What to produce:
Once you find the line containing "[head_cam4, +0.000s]", set down exactly that line and every one after it through the end of the listing below, with both ends included and any pictures omitted.

Supplied information:
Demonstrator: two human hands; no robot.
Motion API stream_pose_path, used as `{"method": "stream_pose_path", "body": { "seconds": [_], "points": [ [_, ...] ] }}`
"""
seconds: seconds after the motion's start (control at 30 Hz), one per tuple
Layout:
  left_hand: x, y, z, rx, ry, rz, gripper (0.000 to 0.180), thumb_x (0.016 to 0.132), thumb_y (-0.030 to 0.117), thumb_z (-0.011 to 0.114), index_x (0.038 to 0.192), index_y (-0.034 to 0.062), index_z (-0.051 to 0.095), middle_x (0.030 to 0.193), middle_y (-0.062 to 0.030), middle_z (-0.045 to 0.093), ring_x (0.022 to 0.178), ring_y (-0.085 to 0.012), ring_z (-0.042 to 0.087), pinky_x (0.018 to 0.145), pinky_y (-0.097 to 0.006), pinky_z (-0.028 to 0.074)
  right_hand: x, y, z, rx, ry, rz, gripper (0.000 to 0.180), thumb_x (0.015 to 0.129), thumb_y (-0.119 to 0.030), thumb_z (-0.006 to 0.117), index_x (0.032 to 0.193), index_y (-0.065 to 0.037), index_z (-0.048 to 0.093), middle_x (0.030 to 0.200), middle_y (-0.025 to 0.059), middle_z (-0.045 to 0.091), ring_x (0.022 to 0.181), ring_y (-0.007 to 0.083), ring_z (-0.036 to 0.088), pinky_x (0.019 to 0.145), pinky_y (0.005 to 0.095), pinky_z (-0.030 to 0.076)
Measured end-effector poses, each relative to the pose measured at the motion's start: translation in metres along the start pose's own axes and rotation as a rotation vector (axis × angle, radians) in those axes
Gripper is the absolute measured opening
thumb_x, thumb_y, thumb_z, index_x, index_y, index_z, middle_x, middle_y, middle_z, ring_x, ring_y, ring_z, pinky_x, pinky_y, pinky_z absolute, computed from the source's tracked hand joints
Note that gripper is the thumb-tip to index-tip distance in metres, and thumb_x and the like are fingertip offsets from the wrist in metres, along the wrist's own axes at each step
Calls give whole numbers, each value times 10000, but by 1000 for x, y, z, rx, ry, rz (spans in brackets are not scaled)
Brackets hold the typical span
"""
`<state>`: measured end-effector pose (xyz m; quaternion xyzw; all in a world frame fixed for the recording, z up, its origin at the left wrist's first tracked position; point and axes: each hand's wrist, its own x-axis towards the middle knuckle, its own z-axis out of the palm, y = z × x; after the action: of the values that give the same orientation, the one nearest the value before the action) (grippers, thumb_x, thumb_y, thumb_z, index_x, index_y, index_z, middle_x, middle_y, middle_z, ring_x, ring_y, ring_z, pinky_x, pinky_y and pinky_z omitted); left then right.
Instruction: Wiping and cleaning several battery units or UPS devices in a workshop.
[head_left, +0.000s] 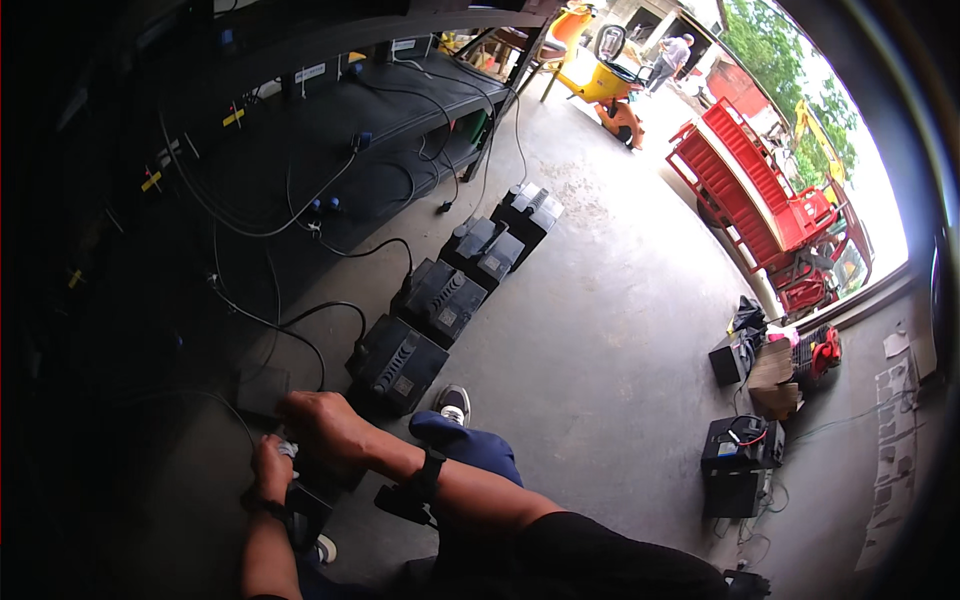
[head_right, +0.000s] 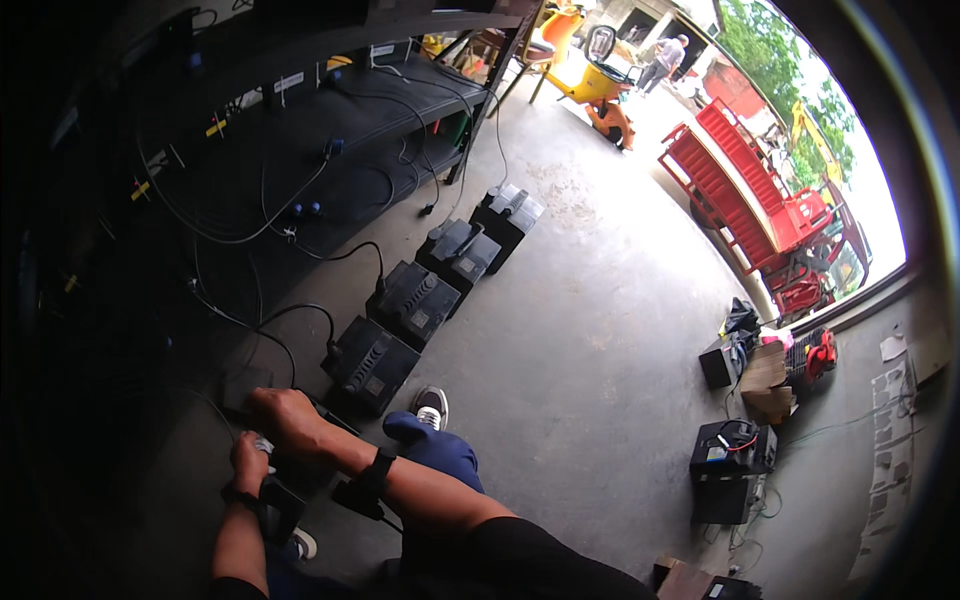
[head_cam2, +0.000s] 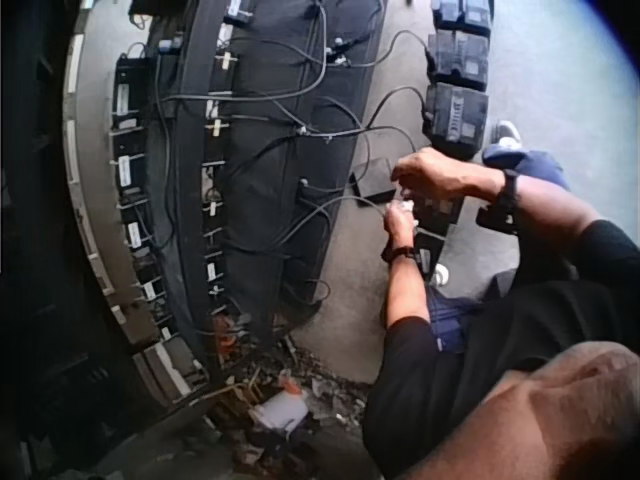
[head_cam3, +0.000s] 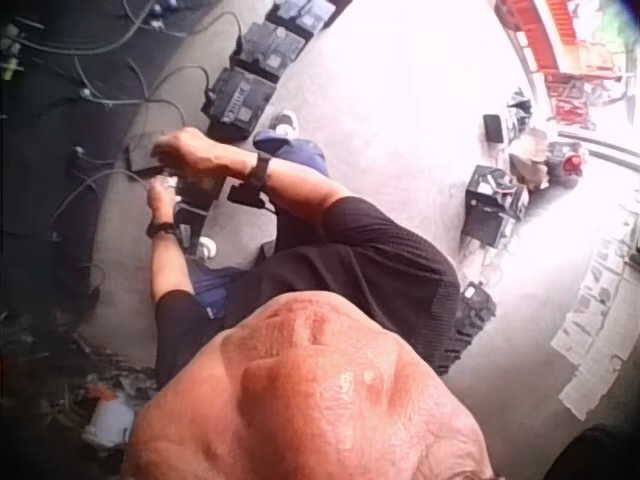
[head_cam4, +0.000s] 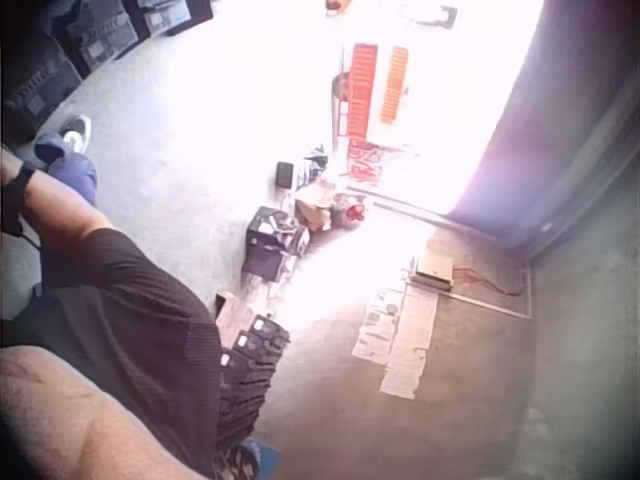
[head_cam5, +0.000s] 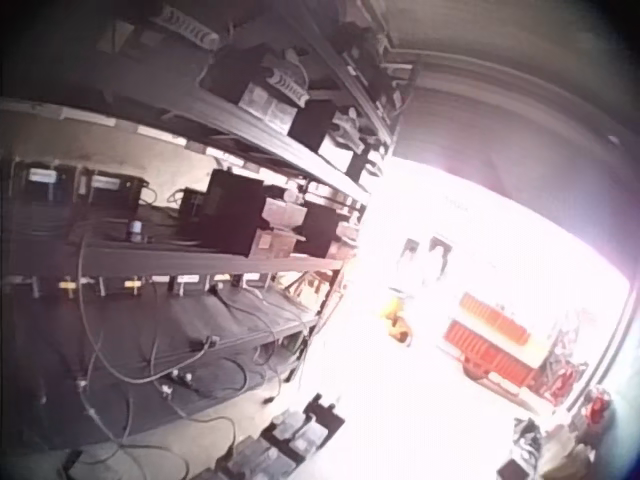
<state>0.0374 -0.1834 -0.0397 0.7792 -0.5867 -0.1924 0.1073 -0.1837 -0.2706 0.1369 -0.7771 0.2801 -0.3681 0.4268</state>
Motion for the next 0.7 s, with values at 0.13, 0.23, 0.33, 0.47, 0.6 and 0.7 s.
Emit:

Answer to this exercise:
[head_cam4, +0.000s] 
[head_cam5, +0.000s] 
<state>0.0374 -0.1834 -0.0397 0.7792 -0.5867 -0.1924 0.1073 -0.1837 -0.2706 0.1369 -0.7771 0.2801 -0.3681 0.4268</state>
Motion for the next 0.7 s, with values at 0.13, 0.23, 0.33, 0.47, 0.6 and 0.7 s.
Emit:

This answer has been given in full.